九州の先白亜紀基盤岩類は、第三紀以降の激しい火山活動による噴出物によって大部分が被覆されているものの、各所に白亜紀花崗岩類が点在することが分かっている。それらの活動史の研究は、長らくRb-Sr全岩(―鉱物アイソクロン)年代やK-Ar年代を用いて行われてきが、近年急速に普及したジルコンU-Pb年代は、古典的な活動史を各地において更新してきた。今回、大分県東北部の国東半島地域および西部の朝地地域より計12試料の白亜紀花崗岩類よりジルコンU-Pb年代測定を行ったので、その結果を報告する。
 国東半島地域の花崗岩類は、半島南東部では108~111 Maと比較的古い値を、半島中央部から福岡県県境地域にかけて95~100 Maを示した。前者の年代は肥後帯(108~113 Ma:堤, 2019)に対応するものと思われる。一方、後者は領家帯に一般的にみられる年代に対応し、瀬戸内海を挟んだ柳井地域(Skrzypek et al., 2016)や高縄半島(Shimooka et al., 2019)の年代とも良い一致を示すので、領家帯の西方延長と考えることができる。
 朝地地域古くは領家帯の西方延長と考えられてきたが、近年では肥後帯に含める場合もある。花崗岩類は、荷尾杵花崗岩を中心として、山中花崗閃緑岩、綿田花崗閃緑岩が存在する。荷尾杵花崗岩のジルコンはU濃度が極めて高く、激しくメタミクト化しているためにほとんど測定できなかったが、測定できた少数のデータは約117 Maおよび123 Maを示した。山中および綿田の試料は約105 Maを示した。

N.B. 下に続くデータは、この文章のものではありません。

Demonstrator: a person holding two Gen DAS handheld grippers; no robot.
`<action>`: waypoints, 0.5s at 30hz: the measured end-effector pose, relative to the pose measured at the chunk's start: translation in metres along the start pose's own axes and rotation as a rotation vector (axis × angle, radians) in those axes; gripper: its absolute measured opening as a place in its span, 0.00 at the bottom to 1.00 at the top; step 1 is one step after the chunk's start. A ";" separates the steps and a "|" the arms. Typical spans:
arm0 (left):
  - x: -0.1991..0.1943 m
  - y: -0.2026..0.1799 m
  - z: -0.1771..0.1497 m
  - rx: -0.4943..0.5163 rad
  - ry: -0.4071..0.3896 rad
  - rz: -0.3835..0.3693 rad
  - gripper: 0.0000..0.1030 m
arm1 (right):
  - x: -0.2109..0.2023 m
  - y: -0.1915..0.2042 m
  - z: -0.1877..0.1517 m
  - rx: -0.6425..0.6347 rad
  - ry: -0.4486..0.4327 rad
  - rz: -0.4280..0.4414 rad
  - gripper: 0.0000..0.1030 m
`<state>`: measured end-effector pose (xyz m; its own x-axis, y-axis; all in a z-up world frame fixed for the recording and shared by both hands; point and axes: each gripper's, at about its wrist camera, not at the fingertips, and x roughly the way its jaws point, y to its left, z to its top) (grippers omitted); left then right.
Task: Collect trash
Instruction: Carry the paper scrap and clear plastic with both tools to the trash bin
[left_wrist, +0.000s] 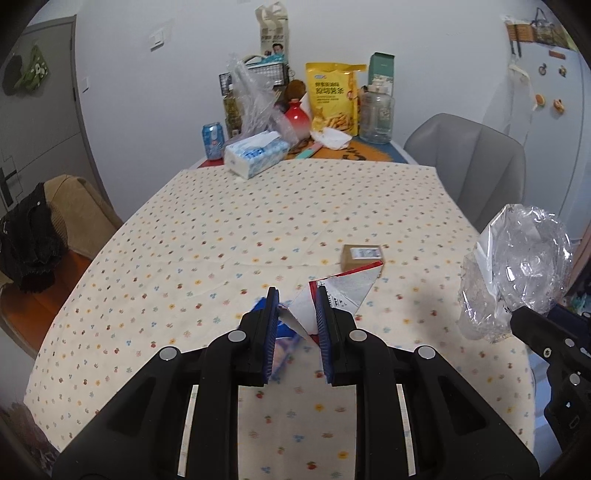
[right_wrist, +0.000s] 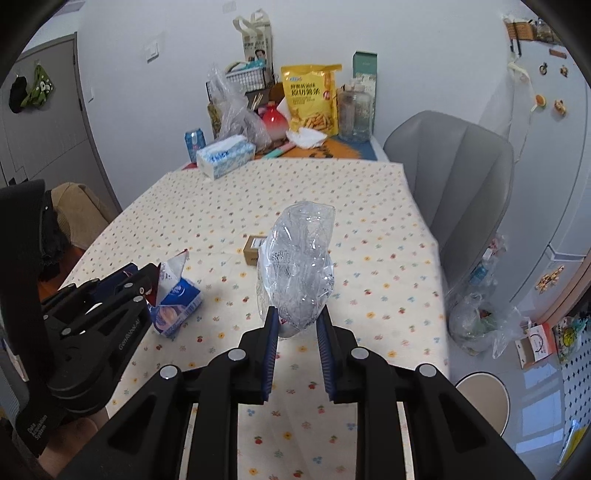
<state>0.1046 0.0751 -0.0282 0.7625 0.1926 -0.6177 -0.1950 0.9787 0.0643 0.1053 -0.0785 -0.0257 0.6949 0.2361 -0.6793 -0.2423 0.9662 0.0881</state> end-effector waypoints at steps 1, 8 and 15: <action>-0.004 -0.008 0.001 0.010 -0.006 -0.012 0.20 | -0.006 -0.005 0.001 0.004 -0.010 -0.007 0.20; -0.023 -0.052 0.008 0.069 -0.047 -0.069 0.20 | -0.034 -0.041 -0.001 0.049 -0.050 -0.066 0.20; -0.040 -0.096 0.014 0.110 -0.077 -0.134 0.20 | -0.062 -0.083 -0.005 0.099 -0.090 -0.129 0.20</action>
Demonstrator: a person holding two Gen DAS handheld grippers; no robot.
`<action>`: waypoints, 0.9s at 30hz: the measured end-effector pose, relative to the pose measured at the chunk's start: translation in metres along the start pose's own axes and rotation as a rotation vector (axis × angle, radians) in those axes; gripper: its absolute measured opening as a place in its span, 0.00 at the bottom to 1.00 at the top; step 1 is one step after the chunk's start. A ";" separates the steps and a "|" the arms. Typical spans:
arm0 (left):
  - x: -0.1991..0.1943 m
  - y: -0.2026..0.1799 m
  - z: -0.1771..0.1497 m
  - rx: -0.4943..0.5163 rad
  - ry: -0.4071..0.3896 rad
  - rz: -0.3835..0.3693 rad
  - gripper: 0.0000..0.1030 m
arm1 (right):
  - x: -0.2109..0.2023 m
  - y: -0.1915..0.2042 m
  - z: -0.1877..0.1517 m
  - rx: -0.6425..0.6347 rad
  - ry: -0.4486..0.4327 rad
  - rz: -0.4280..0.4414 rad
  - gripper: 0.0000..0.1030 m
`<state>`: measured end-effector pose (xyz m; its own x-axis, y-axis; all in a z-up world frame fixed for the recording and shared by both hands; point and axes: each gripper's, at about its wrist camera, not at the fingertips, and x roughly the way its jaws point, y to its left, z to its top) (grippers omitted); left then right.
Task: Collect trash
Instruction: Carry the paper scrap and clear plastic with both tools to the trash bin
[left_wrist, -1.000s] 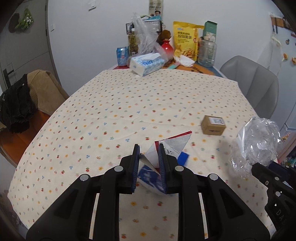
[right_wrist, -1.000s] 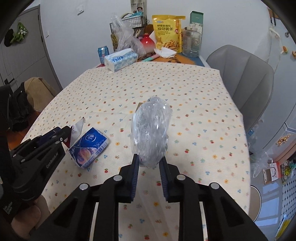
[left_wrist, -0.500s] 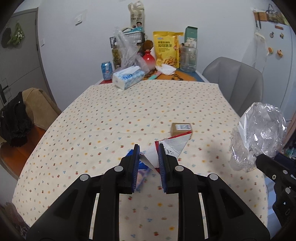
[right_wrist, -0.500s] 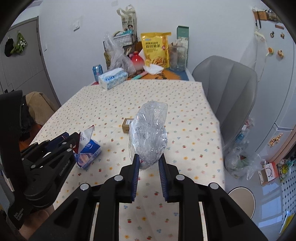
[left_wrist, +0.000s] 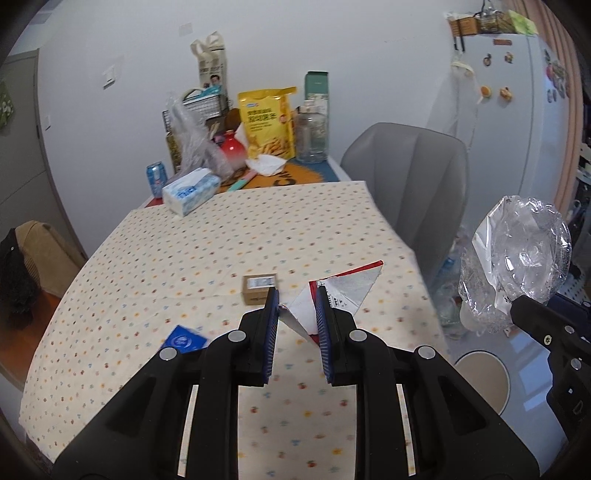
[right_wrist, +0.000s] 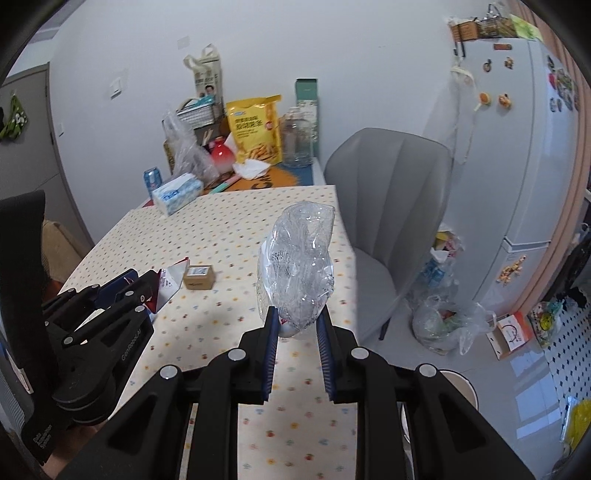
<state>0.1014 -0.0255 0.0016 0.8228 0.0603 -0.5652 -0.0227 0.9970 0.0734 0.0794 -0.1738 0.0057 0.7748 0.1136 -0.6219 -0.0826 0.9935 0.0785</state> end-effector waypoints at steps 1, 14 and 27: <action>-0.001 -0.005 0.001 0.006 -0.003 -0.007 0.20 | -0.003 -0.006 0.000 0.007 -0.005 -0.008 0.20; 0.003 -0.090 0.014 0.102 -0.003 -0.124 0.20 | -0.020 -0.085 -0.006 0.112 -0.020 -0.110 0.20; 0.028 -0.201 0.013 0.243 0.044 -0.237 0.20 | -0.018 -0.190 -0.022 0.267 0.010 -0.217 0.20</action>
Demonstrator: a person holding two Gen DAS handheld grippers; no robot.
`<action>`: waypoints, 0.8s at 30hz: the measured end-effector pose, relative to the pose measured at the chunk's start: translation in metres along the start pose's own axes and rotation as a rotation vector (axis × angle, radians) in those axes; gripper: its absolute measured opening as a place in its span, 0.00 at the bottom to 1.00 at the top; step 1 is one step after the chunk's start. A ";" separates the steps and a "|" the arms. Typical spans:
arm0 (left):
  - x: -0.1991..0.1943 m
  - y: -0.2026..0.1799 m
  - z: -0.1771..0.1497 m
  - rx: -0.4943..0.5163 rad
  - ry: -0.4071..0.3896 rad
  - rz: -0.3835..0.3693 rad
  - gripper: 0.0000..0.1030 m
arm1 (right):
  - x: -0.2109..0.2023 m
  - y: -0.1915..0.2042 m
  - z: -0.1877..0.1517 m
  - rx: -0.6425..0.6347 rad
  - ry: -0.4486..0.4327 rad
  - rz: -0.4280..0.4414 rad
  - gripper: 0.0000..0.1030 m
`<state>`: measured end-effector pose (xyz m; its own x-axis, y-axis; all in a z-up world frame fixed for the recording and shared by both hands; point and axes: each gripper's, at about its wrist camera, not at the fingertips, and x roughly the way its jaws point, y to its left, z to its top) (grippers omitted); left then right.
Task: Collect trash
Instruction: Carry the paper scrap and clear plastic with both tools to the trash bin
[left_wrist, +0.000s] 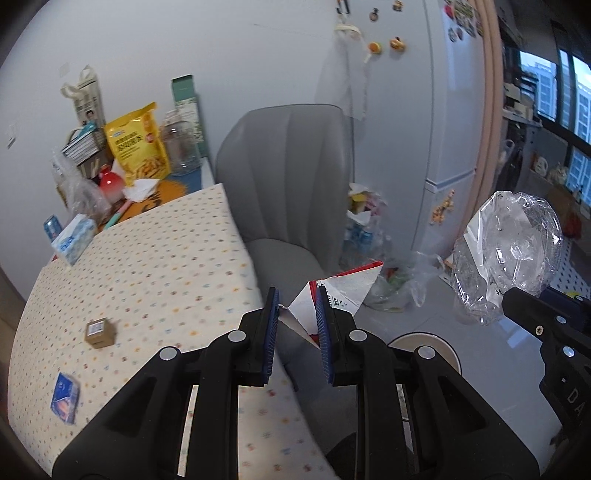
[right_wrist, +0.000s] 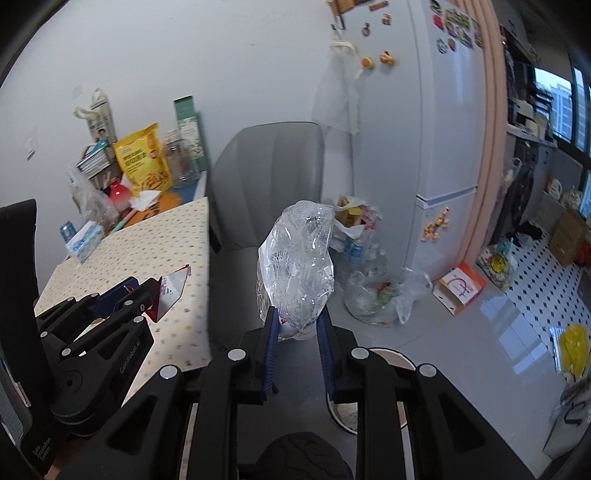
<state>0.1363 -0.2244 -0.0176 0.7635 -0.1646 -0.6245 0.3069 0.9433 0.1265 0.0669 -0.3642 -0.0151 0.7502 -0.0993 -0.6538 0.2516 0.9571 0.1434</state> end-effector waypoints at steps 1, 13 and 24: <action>0.005 -0.008 0.002 0.012 0.007 -0.008 0.20 | 0.003 -0.007 0.001 0.010 0.004 -0.006 0.20; 0.065 -0.084 0.013 0.113 0.092 -0.058 0.20 | 0.057 -0.091 -0.006 0.138 0.093 -0.062 0.21; 0.113 -0.121 0.011 0.170 0.168 -0.075 0.20 | 0.113 -0.132 -0.014 0.193 0.166 -0.066 0.22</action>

荷尾杵花崗岩からは106 ± 4 MaのモナザイトCHIME年代(高木ほか, 2007)や134.7 ± 2.8 MaのジルコンU-Pb年代(藤井ほか, 2008)が報告されている。荷尾杵花崗岩のモナザイトCHIME年代は、山中・綿田両岩体の貫入を記録していると思われる。ジルコン年代に関しては今後も検討の余地が残るが、山中・綿田両岩体より古いことは確実であろう。

藤井ほか (2008) 地雑 114, 127-140.; Shimooka et al. (2019) JMPS 114 284-289.; Skrzypek et al. (2016) Lithos 260, 9–27. 高木ほか (2007) 地雑 113, 1-14.; 堤 (2019) 地質学会要旨 126, 42.